Launching as an agent

If you need to profile some code as soon as the JVM starts up, instead of using asprof, it is possible to attach async-profiler as an agent on the command line. For example:

$ java -agentpath:/path/to/libasyncProfiler.so=start,event=cpu,file=profile.html ...

Agent library is configured through the JVMTI argument interface. The format of the arguments string is described in the source code. asprof actually converts command line arguments to that format.

Another important use of attaching async-profiler as an agent is for continuous profiling.

Using Java API

async-profiler can be controlled programmatically using Java API. The corresponding Java library is published to Maven Central. You can include it just like any other Maven dependency:

<dependency>
    <groupId>tools.profiler</groupId>
    <artifactId>async-profiler</artifactId>
    <version>X.Y</version>
</dependency>

Example usage with the API

AsyncProfiler profiler = AsyncProfiler.getInstance();

The above gives us an instance of AsyncProfiler object which can be further used to start actual profiling.
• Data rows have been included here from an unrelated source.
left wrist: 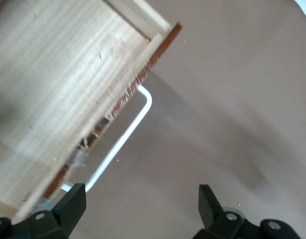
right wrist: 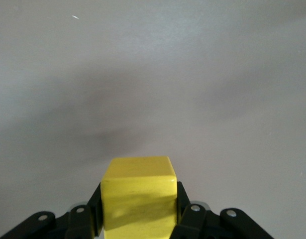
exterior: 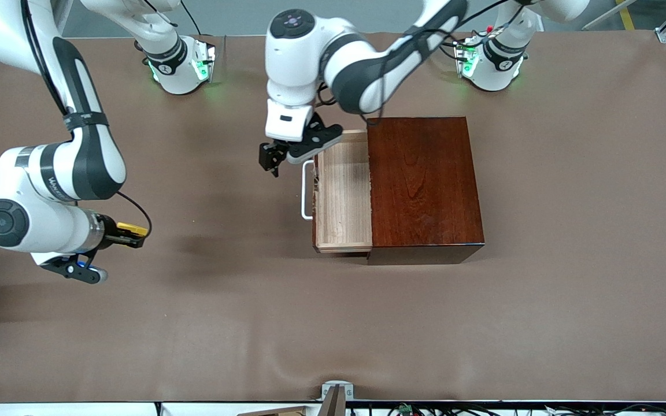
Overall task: Open drawer, take yellow block, close drawer
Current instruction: 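Carry the cube beside the box while the left gripper reaches the drawer, then set the cube on the table while the left gripper pushes the drawer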
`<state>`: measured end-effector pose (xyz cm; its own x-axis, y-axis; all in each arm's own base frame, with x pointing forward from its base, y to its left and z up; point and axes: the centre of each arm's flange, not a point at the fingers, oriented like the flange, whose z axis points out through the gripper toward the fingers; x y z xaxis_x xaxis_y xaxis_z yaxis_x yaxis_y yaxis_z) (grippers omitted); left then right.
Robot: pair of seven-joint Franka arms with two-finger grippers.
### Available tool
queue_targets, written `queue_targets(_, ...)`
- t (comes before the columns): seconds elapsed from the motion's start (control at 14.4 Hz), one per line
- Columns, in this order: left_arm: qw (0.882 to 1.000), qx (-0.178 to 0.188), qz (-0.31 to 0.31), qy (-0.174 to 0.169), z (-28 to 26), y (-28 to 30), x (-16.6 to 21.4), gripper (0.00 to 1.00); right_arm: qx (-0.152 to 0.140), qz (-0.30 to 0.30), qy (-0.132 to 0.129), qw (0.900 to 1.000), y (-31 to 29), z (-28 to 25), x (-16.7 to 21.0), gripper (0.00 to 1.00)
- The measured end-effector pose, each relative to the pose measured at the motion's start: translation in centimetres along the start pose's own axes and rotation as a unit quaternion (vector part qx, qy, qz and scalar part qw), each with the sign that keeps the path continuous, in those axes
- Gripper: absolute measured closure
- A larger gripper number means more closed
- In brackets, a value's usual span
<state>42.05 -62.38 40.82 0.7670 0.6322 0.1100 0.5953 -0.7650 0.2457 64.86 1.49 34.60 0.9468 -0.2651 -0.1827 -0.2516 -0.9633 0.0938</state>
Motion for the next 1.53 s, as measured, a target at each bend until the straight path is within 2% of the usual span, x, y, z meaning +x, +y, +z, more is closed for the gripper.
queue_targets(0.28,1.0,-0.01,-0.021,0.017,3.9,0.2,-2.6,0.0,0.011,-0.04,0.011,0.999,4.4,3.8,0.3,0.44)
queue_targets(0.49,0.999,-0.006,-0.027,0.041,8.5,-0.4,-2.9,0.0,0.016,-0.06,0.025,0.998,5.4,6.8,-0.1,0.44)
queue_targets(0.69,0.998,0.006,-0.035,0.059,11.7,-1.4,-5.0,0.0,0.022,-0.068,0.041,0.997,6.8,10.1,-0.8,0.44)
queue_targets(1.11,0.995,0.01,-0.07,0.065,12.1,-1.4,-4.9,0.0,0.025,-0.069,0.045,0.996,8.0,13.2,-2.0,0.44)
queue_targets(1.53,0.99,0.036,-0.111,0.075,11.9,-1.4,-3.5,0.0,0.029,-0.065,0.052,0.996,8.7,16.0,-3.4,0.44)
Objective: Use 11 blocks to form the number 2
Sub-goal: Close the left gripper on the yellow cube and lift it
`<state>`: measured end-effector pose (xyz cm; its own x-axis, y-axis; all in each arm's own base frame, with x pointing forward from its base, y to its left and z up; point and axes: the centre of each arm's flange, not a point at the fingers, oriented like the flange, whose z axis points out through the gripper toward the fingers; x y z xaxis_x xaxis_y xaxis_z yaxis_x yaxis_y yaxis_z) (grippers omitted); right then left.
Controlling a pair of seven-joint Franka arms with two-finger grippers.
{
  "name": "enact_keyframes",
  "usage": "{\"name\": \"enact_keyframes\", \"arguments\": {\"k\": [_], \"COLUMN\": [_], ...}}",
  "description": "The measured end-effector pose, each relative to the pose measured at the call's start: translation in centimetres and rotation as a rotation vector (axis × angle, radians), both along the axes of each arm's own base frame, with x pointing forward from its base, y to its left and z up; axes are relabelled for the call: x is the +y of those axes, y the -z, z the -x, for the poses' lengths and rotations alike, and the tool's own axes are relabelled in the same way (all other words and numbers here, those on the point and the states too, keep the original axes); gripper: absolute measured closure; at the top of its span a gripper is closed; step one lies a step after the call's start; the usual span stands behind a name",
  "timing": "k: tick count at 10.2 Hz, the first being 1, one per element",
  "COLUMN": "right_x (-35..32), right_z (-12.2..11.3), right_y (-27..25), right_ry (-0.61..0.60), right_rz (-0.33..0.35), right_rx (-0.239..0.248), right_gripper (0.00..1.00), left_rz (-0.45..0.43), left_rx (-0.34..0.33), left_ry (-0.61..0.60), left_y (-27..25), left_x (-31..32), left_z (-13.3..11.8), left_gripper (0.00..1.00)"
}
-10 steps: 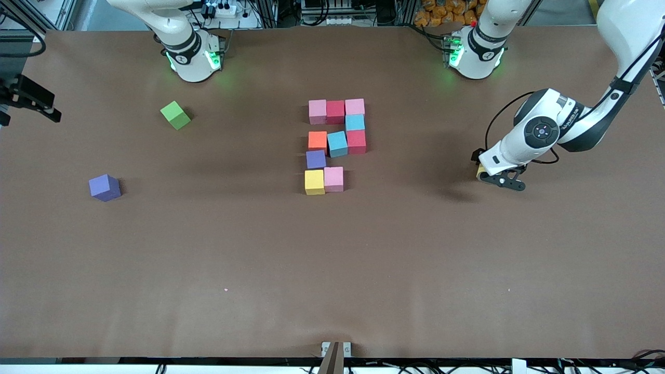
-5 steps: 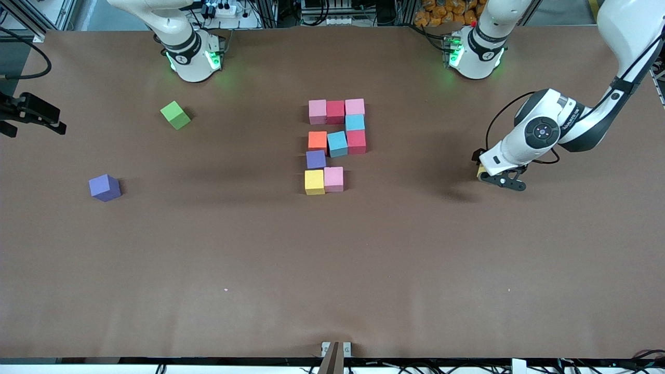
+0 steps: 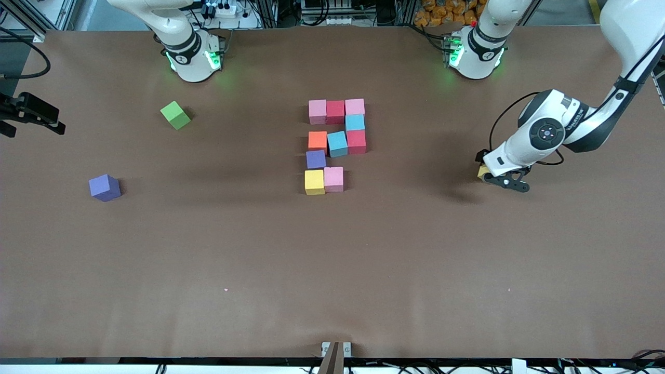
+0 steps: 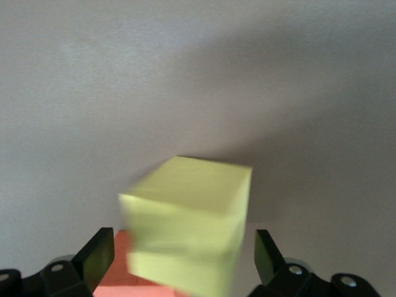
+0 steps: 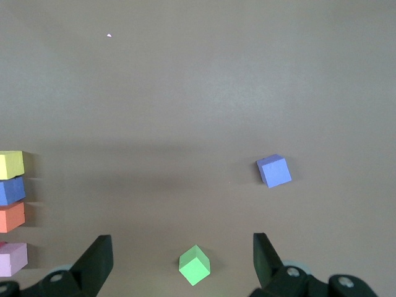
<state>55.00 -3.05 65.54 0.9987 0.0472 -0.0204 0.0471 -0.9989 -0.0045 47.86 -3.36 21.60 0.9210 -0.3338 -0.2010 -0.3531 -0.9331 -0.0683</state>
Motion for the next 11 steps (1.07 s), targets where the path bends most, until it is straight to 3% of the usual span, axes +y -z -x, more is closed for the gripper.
{"name": "enact_keyframes", "arguments": {"k": [11], "right_x": [-0.31], "right_z": [0.02], "right_y": [-0.01], "right_ry": [0.006], "right_rz": [0.000], "right_rx": [0.000], "right_gripper": [0.00], "left_rz": [0.025], "left_rx": [0.011], "left_ry": [0.004], "left_y": [0.39], "left_x": [0.70], "left_z": [-0.28], "left_gripper": [0.00]}}
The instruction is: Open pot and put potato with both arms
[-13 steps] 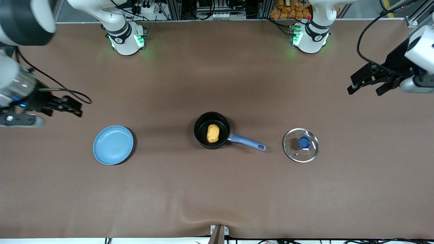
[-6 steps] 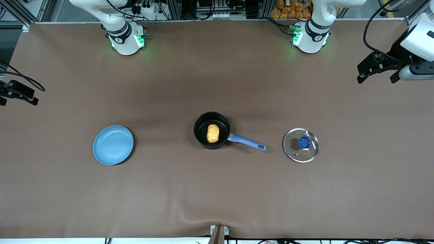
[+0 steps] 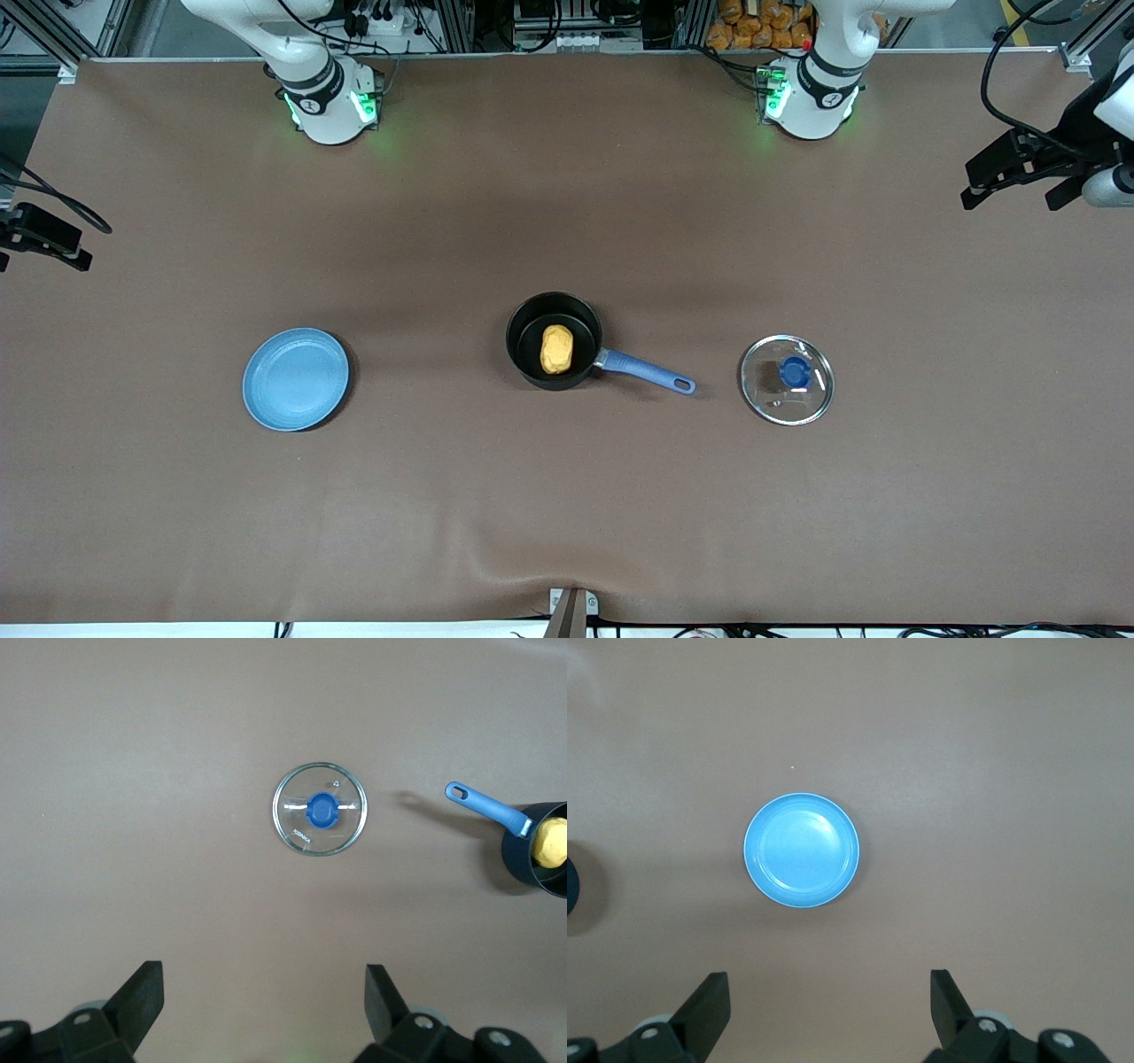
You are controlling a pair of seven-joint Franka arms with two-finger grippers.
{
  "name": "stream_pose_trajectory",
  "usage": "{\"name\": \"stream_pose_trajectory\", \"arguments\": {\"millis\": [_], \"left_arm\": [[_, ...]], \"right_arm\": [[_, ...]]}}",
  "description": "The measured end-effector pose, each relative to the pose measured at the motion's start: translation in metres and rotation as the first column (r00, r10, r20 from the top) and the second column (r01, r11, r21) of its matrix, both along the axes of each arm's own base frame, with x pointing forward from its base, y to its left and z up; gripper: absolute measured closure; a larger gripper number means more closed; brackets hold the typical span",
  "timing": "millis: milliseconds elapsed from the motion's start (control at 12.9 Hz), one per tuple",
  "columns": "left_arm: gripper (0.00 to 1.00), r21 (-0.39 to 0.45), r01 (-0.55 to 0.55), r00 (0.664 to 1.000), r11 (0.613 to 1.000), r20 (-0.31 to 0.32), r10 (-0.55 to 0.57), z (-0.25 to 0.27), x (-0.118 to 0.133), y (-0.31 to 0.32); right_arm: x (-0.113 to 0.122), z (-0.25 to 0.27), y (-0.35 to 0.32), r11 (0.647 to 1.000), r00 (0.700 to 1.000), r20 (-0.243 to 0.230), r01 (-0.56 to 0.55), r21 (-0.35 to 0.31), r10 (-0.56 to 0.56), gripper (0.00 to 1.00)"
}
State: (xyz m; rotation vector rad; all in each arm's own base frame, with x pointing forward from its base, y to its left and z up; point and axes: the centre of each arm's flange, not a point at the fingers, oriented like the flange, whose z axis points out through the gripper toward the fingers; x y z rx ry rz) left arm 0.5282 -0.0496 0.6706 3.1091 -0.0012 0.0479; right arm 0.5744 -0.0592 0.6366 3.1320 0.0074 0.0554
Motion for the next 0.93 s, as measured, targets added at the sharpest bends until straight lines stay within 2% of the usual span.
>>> {"name": "stream_pose_trajectory", "arguments": {"millis": [310,619,929], "left_arm": [[0.00,0.079,0.014,1.000,0.997,0.013,-0.015,0.003,-0.002,-0.002],[0.00,0.077,0.033,0.999,0.996,0.004,-0.034,0.005,-0.013,-0.017],[0.00,0.068,0.025,1.000,0.997,-0.013,-0.024,-0.003,-0.035,-0.014]], "right_arm": [[-0.001,0.003,0.003,1.000,1.000,0.006,-0.006,0.000,0.006,0.00],[-0.002,0.004,0.004,1.000,1.000,0.008,-0.007,0.000,0.007,0.00],[-0.002,0.004,0.004,1.000,1.000,0.008,-0.007,0.001,0.007,0.00]]}}
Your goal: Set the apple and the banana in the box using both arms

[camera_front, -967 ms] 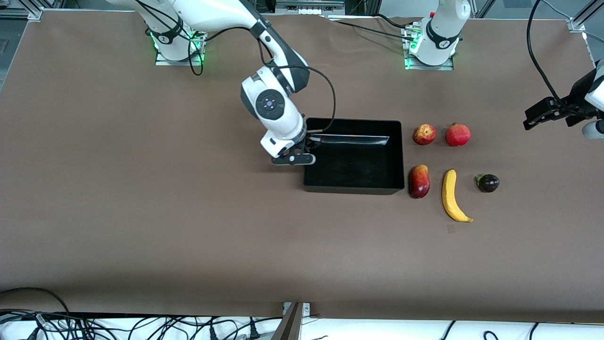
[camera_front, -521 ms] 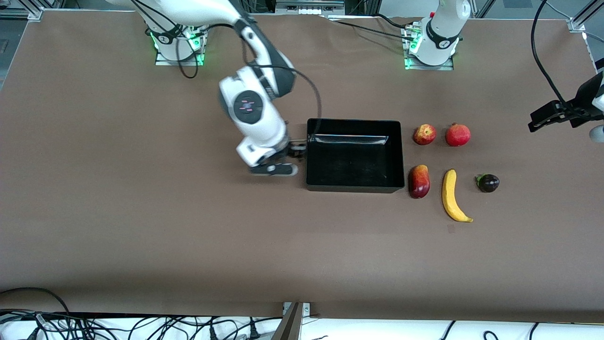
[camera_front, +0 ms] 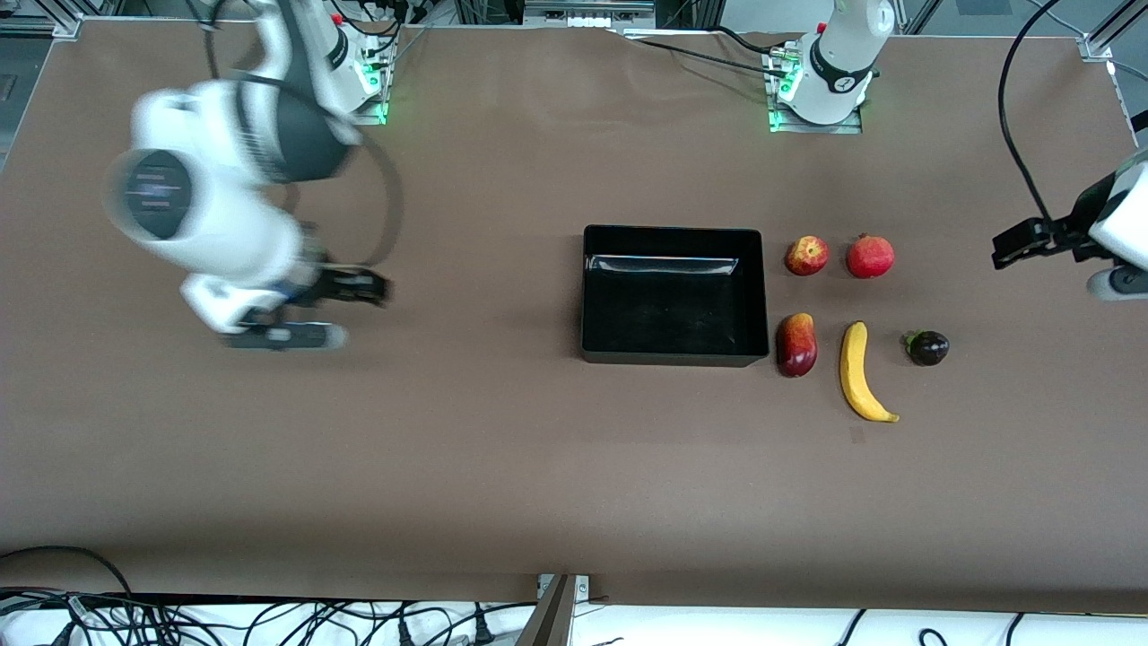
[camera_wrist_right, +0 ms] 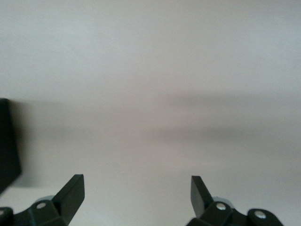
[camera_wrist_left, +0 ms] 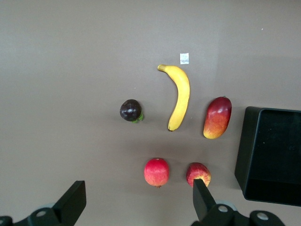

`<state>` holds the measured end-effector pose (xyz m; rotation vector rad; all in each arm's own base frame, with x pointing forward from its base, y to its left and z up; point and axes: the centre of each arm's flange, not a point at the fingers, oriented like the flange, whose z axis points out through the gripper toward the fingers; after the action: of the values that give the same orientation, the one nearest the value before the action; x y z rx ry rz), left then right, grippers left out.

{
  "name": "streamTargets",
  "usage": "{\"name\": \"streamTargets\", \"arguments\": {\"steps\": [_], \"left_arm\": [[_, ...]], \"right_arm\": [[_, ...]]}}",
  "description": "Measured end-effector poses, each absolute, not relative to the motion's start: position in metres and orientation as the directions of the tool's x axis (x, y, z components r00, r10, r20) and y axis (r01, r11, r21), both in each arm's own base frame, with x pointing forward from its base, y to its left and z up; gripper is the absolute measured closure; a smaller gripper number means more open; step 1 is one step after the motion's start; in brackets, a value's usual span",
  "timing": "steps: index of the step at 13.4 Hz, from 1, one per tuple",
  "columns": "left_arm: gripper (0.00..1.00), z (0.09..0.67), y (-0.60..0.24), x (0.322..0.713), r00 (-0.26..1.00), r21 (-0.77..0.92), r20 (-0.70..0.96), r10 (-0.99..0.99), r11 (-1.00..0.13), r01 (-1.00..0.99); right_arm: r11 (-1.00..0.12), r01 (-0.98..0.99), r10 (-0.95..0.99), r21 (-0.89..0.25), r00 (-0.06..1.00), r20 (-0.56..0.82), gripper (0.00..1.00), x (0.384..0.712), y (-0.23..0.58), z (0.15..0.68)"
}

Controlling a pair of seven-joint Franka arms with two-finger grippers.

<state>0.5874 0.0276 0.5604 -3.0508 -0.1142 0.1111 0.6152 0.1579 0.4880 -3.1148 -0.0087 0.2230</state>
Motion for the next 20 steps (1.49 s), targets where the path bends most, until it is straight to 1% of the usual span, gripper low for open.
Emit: {"name": "streamTargets", "arguments": {"steps": [2, 4, 5, 8, 11, 13, 15, 16, 18, 20], "left_arm": [[0.0, 0.559, 0.024, 0.59, 0.995, -0.088, -0.07, 0.07, -0.994, 0.064], [0.0, 0.562, 0.02, 0.59, 0.996, -0.085, -0.063, 0.065, -0.995, 0.059], [0.0, 0.564, 0.019, 0.591, 0.996, -0.082, -0.06, 0.064, -0.995, 0.059], [0.0, 0.572, 0.017, 0.59, 0.997, -0.066, -0.045, 0.066, -0.996, 0.063], [0.0, 0.582, 0.017, 0.586, 0.997, -0.064, -0.032, 0.068, -0.996, 0.065], [0.0, 0.577, 0.017, 0.587, 0.997, -0.048, -0.041, 0.071, -0.996, 0.069], [0.0, 0.56, 0.019, 0.593, 0.996, -0.038, -0.041, 0.073, -0.997, 0.072], [0.0, 0.549, 0.019, 0.598, 0.997, -0.034, -0.034, 0.074, -0.997, 0.072], [0.0, 0.512, 0.019, 0.61, 0.997, -0.014, -0.006, 0.081, -0.997, 0.081], [0.0, 0.463, 0.018, 0.62, 0.995, 0.003, 0.012, 0.101, -0.995, 0.101]], "right_arm": [[-0.999, 0.039, 0.045, -0.035, 0.981, -0.19, 0.0, 0.608, 0.088, 0.511], [-0.998, 0.051, 0.059, -0.046, 0.982, -0.181, 0.0, 0.606, 0.037, 0.528], [-0.998, 0.049, 0.056, -0.044, 0.983, -0.174, 0.0, 0.605, 0.025, 0.535], [-0.998, 0.069, 0.071, -0.016, 0.97, -0.232, 0.0, 0.598, 0.03, 0.54], [-0.994, 0.11, 0.108, -0.006, 0.965, -0.237, 0.0, 0.602, 0.053, 0.532], [-0.992, 0.125, 0.12, 0.01, 0.966, -0.228, 0.0, 0.605, 0.063, 0.529], [-0.994, 0.107, 0.106, -0.002, 0.974, -0.2, 0.0, 0.602, 0.052, 0.53], [-0.995, 0.096, 0.097, -0.015, 0.98, -0.173, 0.0, 0.595, 0.04, 0.533], [-0.998, 0.06, 0.064, -0.036, 0.988, -0.139, 0.0, 0.57, 0.01, 0.55], [-0.999, 0.036, 0.039, -0.034, 0.994, -0.103, 0.0, 0.55, -0.007, 0.574]]}}
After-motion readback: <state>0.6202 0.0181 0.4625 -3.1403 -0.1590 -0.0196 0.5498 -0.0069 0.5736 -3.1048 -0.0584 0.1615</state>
profiler.execute("start,jfr,event=cpu,file=/path/to/%p.jfr");
// do some meaningful work
profiler.execute("stop");

%p equates to the PID of the process. Filename may include other placeholders which can be found in Profiler Options. file should be specified only once, either in start command with jfr output or in stop command with any other format.

Intellij IDEA

Intellij IDEA comes bundled with async-profiler, which can be further configured to our needs by selecting the Java Profiler menu option at Settings/Preferences > Build, Execution, Deployment. Agent options can be modified for the specific use cases and also Collect native calls can be checked to monitor non-java threads and native frames in Java stack traces.